Collected data:
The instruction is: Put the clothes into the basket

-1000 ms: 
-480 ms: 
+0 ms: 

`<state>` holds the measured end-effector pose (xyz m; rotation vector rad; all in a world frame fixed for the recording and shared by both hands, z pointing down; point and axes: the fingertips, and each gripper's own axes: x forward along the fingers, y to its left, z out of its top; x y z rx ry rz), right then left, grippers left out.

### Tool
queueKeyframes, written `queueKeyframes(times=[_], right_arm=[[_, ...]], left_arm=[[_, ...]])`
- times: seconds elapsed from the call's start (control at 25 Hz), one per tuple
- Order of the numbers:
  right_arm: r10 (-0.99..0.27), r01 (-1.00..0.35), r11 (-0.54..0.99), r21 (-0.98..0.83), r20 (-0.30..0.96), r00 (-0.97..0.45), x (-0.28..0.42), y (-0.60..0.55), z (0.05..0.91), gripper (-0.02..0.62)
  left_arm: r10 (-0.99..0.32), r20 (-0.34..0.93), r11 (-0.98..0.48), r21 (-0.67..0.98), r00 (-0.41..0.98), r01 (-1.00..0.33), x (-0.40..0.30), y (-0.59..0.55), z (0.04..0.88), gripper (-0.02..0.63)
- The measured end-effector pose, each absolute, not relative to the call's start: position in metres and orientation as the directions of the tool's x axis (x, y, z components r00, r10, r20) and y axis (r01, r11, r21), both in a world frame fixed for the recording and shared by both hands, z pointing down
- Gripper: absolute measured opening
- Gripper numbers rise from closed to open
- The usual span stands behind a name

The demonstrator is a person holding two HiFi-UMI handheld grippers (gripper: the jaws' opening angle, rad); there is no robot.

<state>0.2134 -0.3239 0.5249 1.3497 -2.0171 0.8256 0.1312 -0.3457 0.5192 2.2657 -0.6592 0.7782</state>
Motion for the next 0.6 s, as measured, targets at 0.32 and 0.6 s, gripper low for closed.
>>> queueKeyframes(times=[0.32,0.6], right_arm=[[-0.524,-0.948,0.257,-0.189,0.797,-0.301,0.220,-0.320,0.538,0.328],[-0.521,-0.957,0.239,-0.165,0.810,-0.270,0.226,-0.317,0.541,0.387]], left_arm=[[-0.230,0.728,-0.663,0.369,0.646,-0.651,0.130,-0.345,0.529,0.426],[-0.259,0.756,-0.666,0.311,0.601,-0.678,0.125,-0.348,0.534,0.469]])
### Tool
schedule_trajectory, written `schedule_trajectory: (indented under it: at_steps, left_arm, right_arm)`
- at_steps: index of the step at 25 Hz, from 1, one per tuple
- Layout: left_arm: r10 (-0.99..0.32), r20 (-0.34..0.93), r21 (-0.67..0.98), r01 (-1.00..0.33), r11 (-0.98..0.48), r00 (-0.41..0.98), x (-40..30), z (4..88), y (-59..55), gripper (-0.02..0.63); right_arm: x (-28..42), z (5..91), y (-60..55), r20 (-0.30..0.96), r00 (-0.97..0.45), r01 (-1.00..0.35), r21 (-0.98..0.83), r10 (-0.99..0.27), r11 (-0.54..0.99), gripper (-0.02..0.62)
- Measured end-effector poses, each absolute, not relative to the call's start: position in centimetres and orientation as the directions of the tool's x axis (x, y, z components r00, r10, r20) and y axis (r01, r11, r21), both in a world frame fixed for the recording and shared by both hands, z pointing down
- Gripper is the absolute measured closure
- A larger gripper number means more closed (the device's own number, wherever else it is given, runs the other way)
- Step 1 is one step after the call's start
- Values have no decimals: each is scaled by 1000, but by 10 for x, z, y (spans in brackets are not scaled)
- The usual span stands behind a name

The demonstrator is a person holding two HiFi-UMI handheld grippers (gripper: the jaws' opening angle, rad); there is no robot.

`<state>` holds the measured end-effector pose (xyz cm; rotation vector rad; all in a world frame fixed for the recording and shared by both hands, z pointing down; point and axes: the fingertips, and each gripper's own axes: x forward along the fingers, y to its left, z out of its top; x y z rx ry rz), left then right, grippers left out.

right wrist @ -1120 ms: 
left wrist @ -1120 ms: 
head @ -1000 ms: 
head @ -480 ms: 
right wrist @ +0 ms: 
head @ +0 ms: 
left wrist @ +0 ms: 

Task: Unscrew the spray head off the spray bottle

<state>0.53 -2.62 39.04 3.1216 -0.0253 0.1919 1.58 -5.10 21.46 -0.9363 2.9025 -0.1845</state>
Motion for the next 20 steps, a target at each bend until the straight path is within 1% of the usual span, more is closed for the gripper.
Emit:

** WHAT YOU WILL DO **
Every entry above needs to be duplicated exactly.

** EXERCISE RESPONSE **
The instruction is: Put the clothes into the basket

-1000 ms: 
-480 ms: 
+0 ms: 

`<state>` holds the measured end-effector pose (xyz m; rotation vector rad; all in a world frame fixed for the recording and shared by both hands, z pointing down; point and axes: the fingertips, and each gripper's own axes: x forward along the fingers, y to its left, z out of its top; x y z rx ry rz), right then left, grippers left out.

### Tool
queueKeyframes, written `queueKeyframes(times=[_], right_arm=[[_, ...]], left_arm=[[_, ...]])`
- times: seconds elapsed from the call's start (control at 25 Hz), one per tuple
- Order of the numbers:
  right_arm: r10 (-0.99..0.27), r01 (-1.00..0.35), r11 (-0.54..0.99), r21 (-0.98..0.83), r20 (-0.30..0.96), r00 (-0.97..0.45), x (-0.28..0.42), y (-0.60..0.55), z (0.05..0.91), gripper (-0.02..0.62)
  left_arm: r10 (-0.99..0.32), r20 (-0.34..0.93), r11 (-0.98..0.48), r21 (-0.67..0.98), r00 (-0.41..0.98), r01 (-1.00..0.33), x (-0.40..0.30), y (-0.59..0.55), z (0.04..0.88), gripper (-0.02..0.63)
- The measured end-effector pose, each absolute, not relative to the call's start: position in metres and orientation as the directions of the tool's x axis (x, y, z components r00, r10, r20) and y axis (r01, r11, r21), both in a world frame fixed for the recording and shared by both hands, z pointing down
- Gripper: absolute measured opening
- Gripper numbers rise from closed to open
- The usual span stands behind a name

The demonstrator is a person holding two HiFi-UMI handheld grippers (gripper: the jaws' opening angle, rad); there is no robot.

<state>0.2134 -0.3239 0.5249 1.3497 -2.0171 0.8256 0.1312 -0.3457 0.5192 2.2657 -0.6592 0.7782</state>
Motion for the next 0.6 s, as measured, targets at 0.32 and 0.6 s, gripper low for closed.
>>> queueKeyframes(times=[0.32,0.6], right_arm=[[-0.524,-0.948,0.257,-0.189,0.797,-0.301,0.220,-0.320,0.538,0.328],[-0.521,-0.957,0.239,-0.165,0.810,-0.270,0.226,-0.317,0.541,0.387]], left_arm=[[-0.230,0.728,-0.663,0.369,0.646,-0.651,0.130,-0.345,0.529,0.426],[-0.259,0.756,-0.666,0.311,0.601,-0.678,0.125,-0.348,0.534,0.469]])
### Tool
schedule_trajectory, written `schedule_trajectory: (indented under it: at_steps, left_arm, right_arm)`
- at_steps: index of the step at 25 Hz, from 1, one per tuple
- Layout: left_arm: r10 (-0.99..0.32), r20 (-0.34..0.93), r21 (-0.67..0.98), r01 (-1.00..0.33), r11 (-0.98..0.48), r00 (-0.41..0.98), x (-40..30), z (4..88), y (-59..55), gripper (-0.02..0.63); right_arm: x (-28..42), z (5..91), y (-60..55), r20 (-0.30..0.96), r00 (-0.97..0.45), r01 (-1.00..0.35), r21 (-0.98..0.83), r10 (-0.99..0.27), r11 (-0.54..0.99), gripper (-0.02..0.62)
- Measured end-effector poses, each absolute, not relative to the call's start: position in centimetres and orientation as the directions of the tool's x axis (x, y, z components r00, r10, r20) and y axis (r01, r11, r21), both in a world frame fixed for the recording and shared by both hands, z pointing down
- Gripper is the absolute measured closure
- A larger gripper number means more closed (the device's own number, wherever else it is given, runs the other way)
- Step 1 is one step after the call's start
- Values have no decimals: each is scaled by 1000, but by 10 for x, z, y (spans in brackets are not scaled)
- The usual span stands behind a name

The demonstrator is a person holding two HiFi-UMI handheld grippers (gripper: the jaws' opening angle, rad); there is no robot.

`<state>` holds the measured end-effector pose (xyz cm; rotation vector rad; all in a world frame fixed for the recording and shared by both hands, z pointing down; point and axes: the fingertips, and each gripper's own axes: x forward along the fingers, y to its left, z out of its top; x y z rx ry rz), left then right, grippers left out.

right wrist @ -1120 ms: 
left wrist @ -1120 ms: 
head @ -1000 ms: 
head @ -480 ms: 
right wrist @ +0 ms: 
head @ +0 ms: 
left wrist @ +0 ms: 

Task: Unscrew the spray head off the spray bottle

<state>0.53 -2.62 39.04 3.1216 -0.0253 0.1919 1.58 -5.10 21.46 -0.9363 2.9025 -0.1845</state>
Motion for the next 20 steps, a target at each bend until the straight path is within 1% of the usual span, more is closed for the gripper.
Emit:

The complete answer has now been given.